Initial reports indicated Mees had jumped into the pool to save one of his daughters. Police later said that was not the case. To this day no one knows exactly what happened. On that day Mees’ wife Michelle, was alerted to the situation by one of her daughters. When she arrived next door, she discovered her husband lying on the bottom of the pool. Mees told police her husband did not know how to swim. 

Medical personnel arrived and tried to resuscitate Mees en route to the local hospital. Their efforts were unsuccessful and he was pronounced dead. Fellow anchor Chris Berman remembered Mees years later as ESPN celebrated its 50,000th SportsCenter

“I think between Bob Ley, Tom Mees and me, we must have done 5,000 or 6,000 of them.
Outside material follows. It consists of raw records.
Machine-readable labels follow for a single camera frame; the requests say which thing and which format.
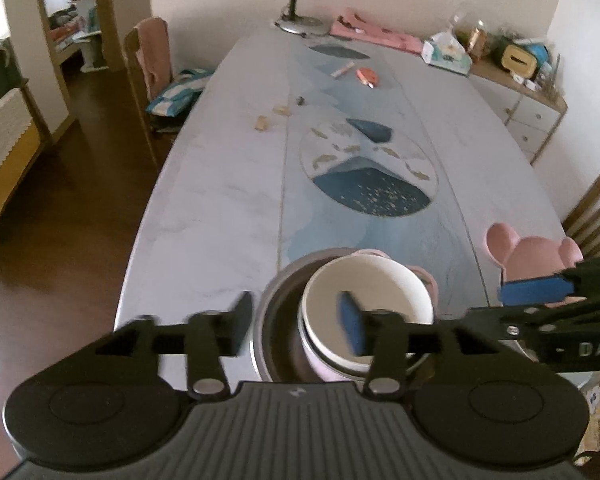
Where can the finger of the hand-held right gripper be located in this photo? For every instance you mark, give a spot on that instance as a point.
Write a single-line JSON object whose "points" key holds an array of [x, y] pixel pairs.
{"points": [[500, 322], [535, 290]]}

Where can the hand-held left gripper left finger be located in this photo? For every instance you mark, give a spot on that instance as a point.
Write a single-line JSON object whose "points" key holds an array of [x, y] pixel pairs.
{"points": [[242, 320]]}

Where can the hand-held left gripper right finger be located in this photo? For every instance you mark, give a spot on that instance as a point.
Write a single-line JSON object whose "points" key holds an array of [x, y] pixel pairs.
{"points": [[350, 322]]}

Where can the pink bear-shaped plate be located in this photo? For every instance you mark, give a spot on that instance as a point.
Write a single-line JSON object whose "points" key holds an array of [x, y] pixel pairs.
{"points": [[525, 257]]}

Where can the large stainless steel bowl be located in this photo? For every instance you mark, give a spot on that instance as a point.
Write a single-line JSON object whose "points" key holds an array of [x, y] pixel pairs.
{"points": [[275, 340]]}

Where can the cream ceramic bowl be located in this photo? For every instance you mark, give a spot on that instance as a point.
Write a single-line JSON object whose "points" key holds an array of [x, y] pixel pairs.
{"points": [[380, 285]]}

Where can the pink pot with steel interior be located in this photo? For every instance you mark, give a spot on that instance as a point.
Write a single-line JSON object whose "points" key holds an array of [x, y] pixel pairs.
{"points": [[425, 282]]}

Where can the yellow cartoon print bag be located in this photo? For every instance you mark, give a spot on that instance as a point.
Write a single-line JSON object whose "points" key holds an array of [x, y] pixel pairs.
{"points": [[597, 400]]}

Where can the wooden slatted chair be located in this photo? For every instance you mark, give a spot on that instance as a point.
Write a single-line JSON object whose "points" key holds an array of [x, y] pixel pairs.
{"points": [[595, 210]]}

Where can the white wooden drawer cabinet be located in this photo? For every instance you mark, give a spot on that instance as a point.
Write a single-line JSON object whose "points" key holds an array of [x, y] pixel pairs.
{"points": [[535, 125]]}

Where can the small yellow scrap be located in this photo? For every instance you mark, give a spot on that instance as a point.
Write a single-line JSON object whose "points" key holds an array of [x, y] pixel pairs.
{"points": [[262, 123]]}

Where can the yellow tissue holder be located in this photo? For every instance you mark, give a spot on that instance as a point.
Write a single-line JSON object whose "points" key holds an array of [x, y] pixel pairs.
{"points": [[517, 60]]}

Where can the blue white striped cushion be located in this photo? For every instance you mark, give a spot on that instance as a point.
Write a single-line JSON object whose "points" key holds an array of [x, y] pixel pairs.
{"points": [[180, 92]]}

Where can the blue globe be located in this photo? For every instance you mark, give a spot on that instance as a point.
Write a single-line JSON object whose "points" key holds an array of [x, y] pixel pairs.
{"points": [[539, 52]]}

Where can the small orange object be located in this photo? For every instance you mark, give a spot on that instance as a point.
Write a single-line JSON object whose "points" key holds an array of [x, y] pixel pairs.
{"points": [[367, 76]]}

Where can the tissue box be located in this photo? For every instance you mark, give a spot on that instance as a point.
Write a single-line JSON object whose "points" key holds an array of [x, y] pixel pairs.
{"points": [[447, 55]]}

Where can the amber bottle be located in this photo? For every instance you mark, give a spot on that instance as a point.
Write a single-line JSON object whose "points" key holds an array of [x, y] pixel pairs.
{"points": [[477, 40]]}

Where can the pink towel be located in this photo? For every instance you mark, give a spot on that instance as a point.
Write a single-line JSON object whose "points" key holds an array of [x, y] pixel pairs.
{"points": [[155, 55]]}

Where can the clear glass jar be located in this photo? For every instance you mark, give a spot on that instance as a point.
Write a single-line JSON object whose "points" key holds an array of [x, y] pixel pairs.
{"points": [[460, 20]]}

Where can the wooden chair with towel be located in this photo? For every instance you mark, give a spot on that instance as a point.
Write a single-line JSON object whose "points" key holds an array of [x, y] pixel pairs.
{"points": [[135, 60]]}

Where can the pink folded cloth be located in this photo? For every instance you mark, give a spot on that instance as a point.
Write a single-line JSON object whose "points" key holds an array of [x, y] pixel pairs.
{"points": [[380, 37]]}

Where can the yellow sofa with lace cover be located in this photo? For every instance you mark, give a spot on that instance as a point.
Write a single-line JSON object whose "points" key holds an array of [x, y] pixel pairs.
{"points": [[5, 135]]}

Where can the white stool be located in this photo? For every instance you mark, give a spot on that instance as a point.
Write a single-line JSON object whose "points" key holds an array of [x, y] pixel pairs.
{"points": [[92, 52]]}

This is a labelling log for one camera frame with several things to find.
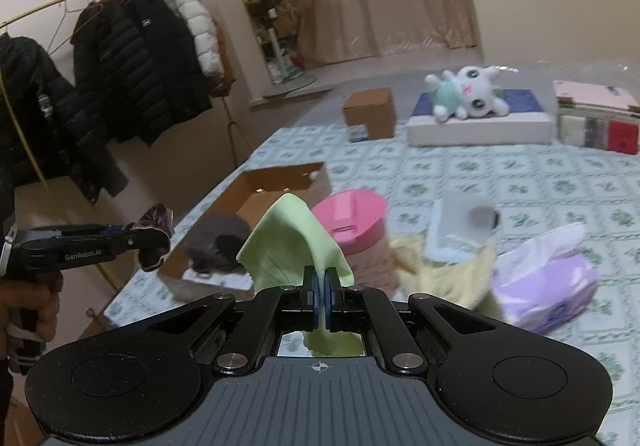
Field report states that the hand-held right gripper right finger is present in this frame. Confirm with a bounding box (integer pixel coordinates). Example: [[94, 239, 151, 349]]
[[324, 266, 506, 377]]

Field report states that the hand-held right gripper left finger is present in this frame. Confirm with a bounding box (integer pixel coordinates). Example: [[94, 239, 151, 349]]
[[112, 266, 319, 377]]

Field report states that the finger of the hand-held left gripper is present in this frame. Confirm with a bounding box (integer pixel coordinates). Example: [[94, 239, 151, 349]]
[[50, 224, 170, 254]]

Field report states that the brown velvet scrunchie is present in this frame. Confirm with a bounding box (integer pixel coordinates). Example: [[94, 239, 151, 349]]
[[131, 203, 176, 272]]

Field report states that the light green cloth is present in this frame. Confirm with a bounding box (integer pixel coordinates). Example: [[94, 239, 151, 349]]
[[236, 193, 363, 358]]

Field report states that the dark grey face mask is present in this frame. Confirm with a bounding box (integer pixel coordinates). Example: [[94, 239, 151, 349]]
[[182, 213, 251, 274]]

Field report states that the cream fluffy towel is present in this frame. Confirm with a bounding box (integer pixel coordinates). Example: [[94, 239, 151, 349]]
[[387, 231, 503, 322]]

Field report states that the cardboard tray box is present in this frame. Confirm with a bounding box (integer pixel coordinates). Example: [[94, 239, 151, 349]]
[[159, 162, 333, 303]]

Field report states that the person's left forearm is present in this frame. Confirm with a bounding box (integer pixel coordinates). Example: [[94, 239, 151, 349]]
[[0, 323, 48, 446]]

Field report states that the person's left hand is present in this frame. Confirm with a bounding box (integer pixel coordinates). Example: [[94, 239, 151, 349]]
[[0, 270, 64, 343]]

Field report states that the pink lidded cup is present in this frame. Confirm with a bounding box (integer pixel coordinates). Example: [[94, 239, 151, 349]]
[[311, 190, 401, 302]]

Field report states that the white fabric pouch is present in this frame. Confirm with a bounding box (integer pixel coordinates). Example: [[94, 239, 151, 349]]
[[425, 190, 502, 263]]

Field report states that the brown cardboard box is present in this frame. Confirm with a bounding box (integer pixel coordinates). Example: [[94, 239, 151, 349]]
[[342, 87, 397, 142]]

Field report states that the brown jacket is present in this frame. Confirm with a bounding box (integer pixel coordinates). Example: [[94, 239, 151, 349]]
[[175, 0, 237, 97]]

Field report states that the purple tissue pack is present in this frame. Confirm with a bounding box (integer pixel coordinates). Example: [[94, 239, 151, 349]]
[[490, 222, 598, 334]]

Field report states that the flat white box blue top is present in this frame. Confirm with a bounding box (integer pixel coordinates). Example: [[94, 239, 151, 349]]
[[405, 88, 555, 148]]

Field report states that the white puffer jacket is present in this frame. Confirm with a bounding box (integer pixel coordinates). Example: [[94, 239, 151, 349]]
[[152, 0, 226, 77]]

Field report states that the white bunny plush toy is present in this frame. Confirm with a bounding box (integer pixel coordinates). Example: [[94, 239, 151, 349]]
[[424, 65, 512, 122]]

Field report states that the plastic covered mattress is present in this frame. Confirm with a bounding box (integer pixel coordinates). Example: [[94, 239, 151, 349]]
[[280, 56, 640, 132]]

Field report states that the thin pale book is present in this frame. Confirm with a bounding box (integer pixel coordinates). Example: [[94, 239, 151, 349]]
[[555, 98, 640, 121]]

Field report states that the pink cover book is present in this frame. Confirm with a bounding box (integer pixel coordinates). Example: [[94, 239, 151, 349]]
[[552, 80, 640, 109]]

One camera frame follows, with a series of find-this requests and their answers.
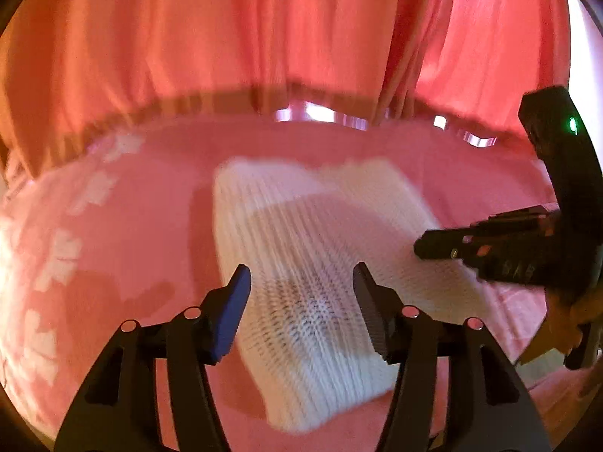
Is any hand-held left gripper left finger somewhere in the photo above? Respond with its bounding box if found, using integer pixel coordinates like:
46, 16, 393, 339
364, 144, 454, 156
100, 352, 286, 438
54, 264, 253, 452

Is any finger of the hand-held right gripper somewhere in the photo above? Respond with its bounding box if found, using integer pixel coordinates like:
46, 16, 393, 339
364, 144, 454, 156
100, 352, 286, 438
413, 226, 554, 284
464, 204, 562, 238

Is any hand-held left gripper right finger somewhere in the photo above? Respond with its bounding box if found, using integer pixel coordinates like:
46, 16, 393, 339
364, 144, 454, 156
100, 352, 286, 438
352, 262, 553, 452

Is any white pink black knitted sweater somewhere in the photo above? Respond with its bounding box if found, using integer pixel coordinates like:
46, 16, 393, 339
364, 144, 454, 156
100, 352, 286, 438
212, 157, 491, 434

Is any person's right hand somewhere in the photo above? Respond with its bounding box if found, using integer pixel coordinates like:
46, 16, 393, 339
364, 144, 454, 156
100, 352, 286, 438
518, 286, 595, 367

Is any pink patterned blanket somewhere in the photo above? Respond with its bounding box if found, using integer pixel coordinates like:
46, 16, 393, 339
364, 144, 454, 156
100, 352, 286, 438
0, 115, 603, 452

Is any pink curtain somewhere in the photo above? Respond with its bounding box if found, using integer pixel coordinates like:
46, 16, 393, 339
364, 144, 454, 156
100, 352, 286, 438
0, 0, 573, 175

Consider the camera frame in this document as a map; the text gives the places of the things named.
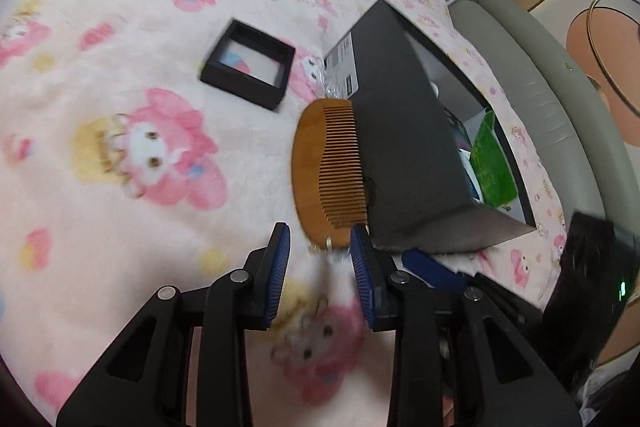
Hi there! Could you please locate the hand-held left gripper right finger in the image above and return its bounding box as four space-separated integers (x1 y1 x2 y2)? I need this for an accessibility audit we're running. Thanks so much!
350 224 583 427

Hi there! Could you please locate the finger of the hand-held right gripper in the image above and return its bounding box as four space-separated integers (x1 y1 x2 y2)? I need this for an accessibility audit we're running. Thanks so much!
400 248 546 325

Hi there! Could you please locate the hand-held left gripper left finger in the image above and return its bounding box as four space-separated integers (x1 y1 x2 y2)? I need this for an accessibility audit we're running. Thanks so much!
56 222 292 427

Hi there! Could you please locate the wooden comb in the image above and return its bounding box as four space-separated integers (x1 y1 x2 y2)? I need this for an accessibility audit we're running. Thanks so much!
291 98 371 253

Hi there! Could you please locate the green snack packet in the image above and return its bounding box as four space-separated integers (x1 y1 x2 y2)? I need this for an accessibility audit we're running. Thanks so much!
470 111 519 208

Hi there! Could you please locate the dark grey shoe box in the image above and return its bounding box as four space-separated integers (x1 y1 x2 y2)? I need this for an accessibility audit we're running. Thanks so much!
322 0 537 255

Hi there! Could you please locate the black square frame case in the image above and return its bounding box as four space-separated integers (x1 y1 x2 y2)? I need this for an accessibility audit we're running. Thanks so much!
200 19 297 111

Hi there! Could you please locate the pale cloth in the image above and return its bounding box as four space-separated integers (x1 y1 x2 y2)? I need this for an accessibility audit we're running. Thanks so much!
575 354 640 427

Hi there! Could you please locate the grey-green padded headboard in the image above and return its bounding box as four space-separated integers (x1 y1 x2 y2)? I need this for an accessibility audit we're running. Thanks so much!
447 0 640 258

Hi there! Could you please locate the round orange wall decor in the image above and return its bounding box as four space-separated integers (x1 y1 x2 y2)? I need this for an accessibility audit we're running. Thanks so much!
566 0 640 120

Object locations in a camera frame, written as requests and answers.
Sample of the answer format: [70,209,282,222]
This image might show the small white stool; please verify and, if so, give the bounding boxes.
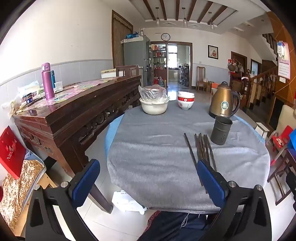
[255,122,270,138]

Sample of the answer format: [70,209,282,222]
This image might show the white plastic bag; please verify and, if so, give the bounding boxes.
[17,80,43,95]

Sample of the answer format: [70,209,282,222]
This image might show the colourful floral table mat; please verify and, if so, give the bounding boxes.
[14,76,125,114]

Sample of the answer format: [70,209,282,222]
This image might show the bunch of dark chopsticks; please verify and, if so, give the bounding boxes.
[183,133,218,194]

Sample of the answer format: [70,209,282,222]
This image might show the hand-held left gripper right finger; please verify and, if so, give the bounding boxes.
[196,159,272,241]

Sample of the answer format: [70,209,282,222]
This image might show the gold electric kettle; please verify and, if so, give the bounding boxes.
[208,82,241,119]

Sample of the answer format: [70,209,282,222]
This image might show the dark wooden chair frame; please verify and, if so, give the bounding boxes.
[116,65,139,77]

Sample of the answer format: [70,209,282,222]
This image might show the shelf with bottles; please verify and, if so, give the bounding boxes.
[150,44,167,79]

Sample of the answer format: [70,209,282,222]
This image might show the purple thermos bottle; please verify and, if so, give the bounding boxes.
[41,62,55,100]

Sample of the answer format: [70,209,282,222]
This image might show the pink wall calendar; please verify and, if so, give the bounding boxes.
[276,41,291,80]

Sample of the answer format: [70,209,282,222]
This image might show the light wooden dining chair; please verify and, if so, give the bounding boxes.
[196,66,208,91]

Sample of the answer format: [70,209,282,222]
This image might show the dark wooden side chair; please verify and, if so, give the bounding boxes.
[267,148,296,205]

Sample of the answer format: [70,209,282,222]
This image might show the clear plastic bag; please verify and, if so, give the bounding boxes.
[138,85,167,103]

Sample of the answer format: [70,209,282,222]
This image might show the red plastic stool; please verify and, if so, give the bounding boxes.
[269,125,294,167]

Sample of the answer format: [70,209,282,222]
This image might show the grey metal chopstick holder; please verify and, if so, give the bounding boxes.
[210,116,233,145]

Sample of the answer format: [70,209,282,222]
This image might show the grey refrigerator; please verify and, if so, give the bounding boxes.
[123,36,153,87]

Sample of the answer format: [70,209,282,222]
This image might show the dark carved wooden console table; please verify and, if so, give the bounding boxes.
[11,75,142,214]

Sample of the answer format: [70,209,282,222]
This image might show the white chest freezer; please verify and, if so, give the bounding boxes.
[101,68,117,79]

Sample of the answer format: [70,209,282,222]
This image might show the metal kitchen rack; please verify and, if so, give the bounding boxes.
[179,65,190,87]

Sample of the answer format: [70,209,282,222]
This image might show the white ceramic basin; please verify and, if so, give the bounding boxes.
[139,97,170,115]

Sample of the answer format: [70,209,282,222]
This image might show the red gift box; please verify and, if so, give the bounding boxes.
[0,126,26,180]

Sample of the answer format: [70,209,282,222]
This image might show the framed wall picture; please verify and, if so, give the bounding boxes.
[207,45,219,58]

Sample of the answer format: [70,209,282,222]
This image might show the wooden stair railing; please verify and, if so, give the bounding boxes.
[240,67,278,112]

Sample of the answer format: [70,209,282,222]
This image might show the person's dark trousers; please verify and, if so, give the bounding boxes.
[139,210,222,241]

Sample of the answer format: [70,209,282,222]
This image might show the gold patterned cloth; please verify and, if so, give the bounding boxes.
[0,159,45,232]

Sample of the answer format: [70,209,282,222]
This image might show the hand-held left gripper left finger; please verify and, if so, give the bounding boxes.
[25,159,101,241]

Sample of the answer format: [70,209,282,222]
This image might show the beige armchair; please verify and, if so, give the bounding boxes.
[276,104,296,139]

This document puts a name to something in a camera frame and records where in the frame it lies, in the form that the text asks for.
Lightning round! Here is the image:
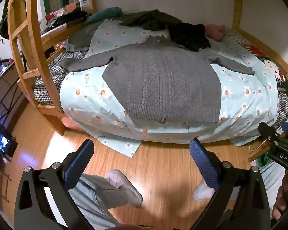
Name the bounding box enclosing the light blue floral blanket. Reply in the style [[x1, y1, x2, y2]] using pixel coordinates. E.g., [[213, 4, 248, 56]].
[[60, 19, 279, 159]]

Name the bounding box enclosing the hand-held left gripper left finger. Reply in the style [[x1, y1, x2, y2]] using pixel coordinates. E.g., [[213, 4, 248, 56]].
[[14, 139, 94, 230]]

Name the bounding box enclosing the black garment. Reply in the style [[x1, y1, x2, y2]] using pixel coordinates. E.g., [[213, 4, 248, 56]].
[[167, 23, 212, 52]]

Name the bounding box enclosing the person's left slipper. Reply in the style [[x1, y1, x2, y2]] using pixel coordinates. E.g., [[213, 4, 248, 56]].
[[105, 169, 144, 207]]

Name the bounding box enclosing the person's leg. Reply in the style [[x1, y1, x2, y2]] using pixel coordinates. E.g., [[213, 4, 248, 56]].
[[259, 164, 288, 198], [68, 174, 125, 230]]

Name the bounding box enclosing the person's right hand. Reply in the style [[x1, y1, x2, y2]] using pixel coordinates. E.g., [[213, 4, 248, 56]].
[[271, 174, 288, 221]]

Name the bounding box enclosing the pink plush toy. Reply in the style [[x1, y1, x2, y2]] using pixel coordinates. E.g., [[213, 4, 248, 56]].
[[205, 24, 227, 41]]

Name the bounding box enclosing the person's right slipper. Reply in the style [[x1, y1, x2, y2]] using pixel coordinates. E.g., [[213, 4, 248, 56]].
[[192, 182, 217, 202]]

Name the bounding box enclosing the person's right leg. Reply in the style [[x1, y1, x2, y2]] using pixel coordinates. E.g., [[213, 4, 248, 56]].
[[259, 164, 288, 198]]

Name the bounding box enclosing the wooden bunk bed frame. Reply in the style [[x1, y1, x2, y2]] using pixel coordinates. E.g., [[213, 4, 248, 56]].
[[7, 0, 288, 163]]

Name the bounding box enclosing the dark green garment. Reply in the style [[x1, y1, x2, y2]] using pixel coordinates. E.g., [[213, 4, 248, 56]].
[[120, 9, 183, 31]]

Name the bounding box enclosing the teal pillow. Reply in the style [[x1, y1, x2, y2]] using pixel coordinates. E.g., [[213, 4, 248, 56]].
[[85, 7, 123, 25]]

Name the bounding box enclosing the wooden rack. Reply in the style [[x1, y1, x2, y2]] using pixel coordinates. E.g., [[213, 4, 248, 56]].
[[0, 156, 12, 204]]

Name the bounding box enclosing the dark hanging bag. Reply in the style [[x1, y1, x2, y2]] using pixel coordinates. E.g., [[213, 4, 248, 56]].
[[0, 0, 10, 45]]

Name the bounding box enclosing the grey knitted sweater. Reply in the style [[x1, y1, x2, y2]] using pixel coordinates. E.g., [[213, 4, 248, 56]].
[[60, 35, 255, 123]]

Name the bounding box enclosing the grey quilt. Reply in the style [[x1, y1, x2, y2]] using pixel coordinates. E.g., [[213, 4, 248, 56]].
[[67, 21, 105, 52]]

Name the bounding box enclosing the glowing computer monitor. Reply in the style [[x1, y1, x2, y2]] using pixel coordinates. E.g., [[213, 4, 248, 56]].
[[0, 117, 18, 159]]

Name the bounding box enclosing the person's slipper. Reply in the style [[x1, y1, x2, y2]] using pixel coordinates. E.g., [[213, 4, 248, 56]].
[[105, 169, 144, 207], [192, 182, 217, 202]]

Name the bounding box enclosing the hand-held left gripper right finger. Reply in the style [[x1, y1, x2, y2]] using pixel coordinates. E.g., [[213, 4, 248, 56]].
[[189, 138, 271, 230]]

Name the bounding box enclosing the black white checkered sheet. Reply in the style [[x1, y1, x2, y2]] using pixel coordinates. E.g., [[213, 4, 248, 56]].
[[34, 50, 87, 106]]

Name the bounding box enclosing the pile of dark clothes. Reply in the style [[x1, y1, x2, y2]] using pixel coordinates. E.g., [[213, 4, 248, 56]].
[[46, 10, 88, 28]]

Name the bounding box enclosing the person's left leg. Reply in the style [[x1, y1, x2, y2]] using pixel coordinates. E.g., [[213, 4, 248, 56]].
[[68, 174, 125, 230]]

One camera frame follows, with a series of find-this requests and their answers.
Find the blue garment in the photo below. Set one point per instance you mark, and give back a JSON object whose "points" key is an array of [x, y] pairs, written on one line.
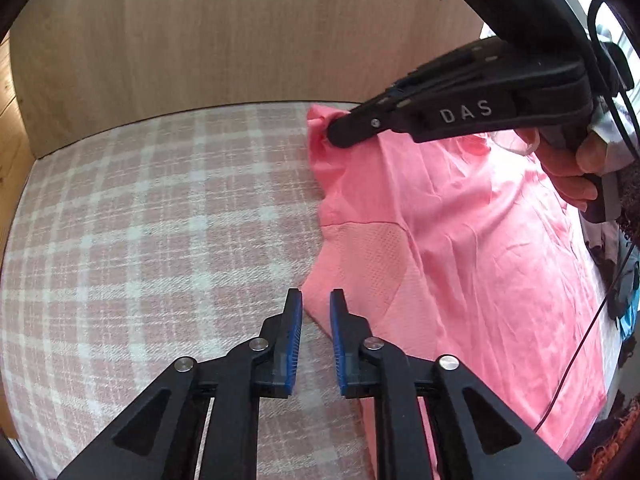
{"points": [[631, 310]]}

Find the light wooden board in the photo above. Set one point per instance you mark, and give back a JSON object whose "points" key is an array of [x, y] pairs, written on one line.
{"points": [[200, 35]]}

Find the person's right forearm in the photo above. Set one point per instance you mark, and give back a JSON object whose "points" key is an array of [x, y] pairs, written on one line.
{"points": [[631, 195]]}

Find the person's right hand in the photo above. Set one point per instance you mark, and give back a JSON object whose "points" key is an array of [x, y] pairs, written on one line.
{"points": [[565, 170]]}

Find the pink t-shirt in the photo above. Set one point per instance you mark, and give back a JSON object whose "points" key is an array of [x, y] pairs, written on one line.
{"points": [[475, 260]]}

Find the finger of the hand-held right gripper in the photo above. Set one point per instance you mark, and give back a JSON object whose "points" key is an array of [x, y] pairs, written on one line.
{"points": [[460, 62], [360, 122]]}

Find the pine plank panel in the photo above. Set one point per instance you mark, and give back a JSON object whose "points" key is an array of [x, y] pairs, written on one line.
{"points": [[12, 110]]}

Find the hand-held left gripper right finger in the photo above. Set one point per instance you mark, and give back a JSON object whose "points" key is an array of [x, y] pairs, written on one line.
{"points": [[336, 340]]}

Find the pink plaid blanket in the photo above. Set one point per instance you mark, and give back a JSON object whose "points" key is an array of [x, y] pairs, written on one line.
{"points": [[125, 235]]}

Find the orange knitted scarf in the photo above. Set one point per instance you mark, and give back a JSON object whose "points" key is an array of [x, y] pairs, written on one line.
{"points": [[617, 440]]}

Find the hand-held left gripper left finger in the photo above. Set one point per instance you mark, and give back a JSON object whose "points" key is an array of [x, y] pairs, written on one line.
{"points": [[295, 340]]}
That’s the way it was back in the 1980s here at ESPN. A ton of work with everyone rolling up their sleeves. That part hasn’t changed much in 2012, as we get set to present our 50,000th SportsCenter. But for me, and those of us here in the 80’s and 90’s, a lot of things changed when we lost Tom Mees in 1996. He had a spirit and energy, and, dare I say, a sense of purity in his love of sports and his delivering of the evening’s news through the TV to his fellow sports fans that all of us envy to this day. He was on SportsCenter or calling his beloved NHL games or on assignment to pro football, college basketball, and so much more for just one reason. Tom was there to give us the sports.”

Mees did deliver the sports and he did it well. At the time of his death, Mees was just 46.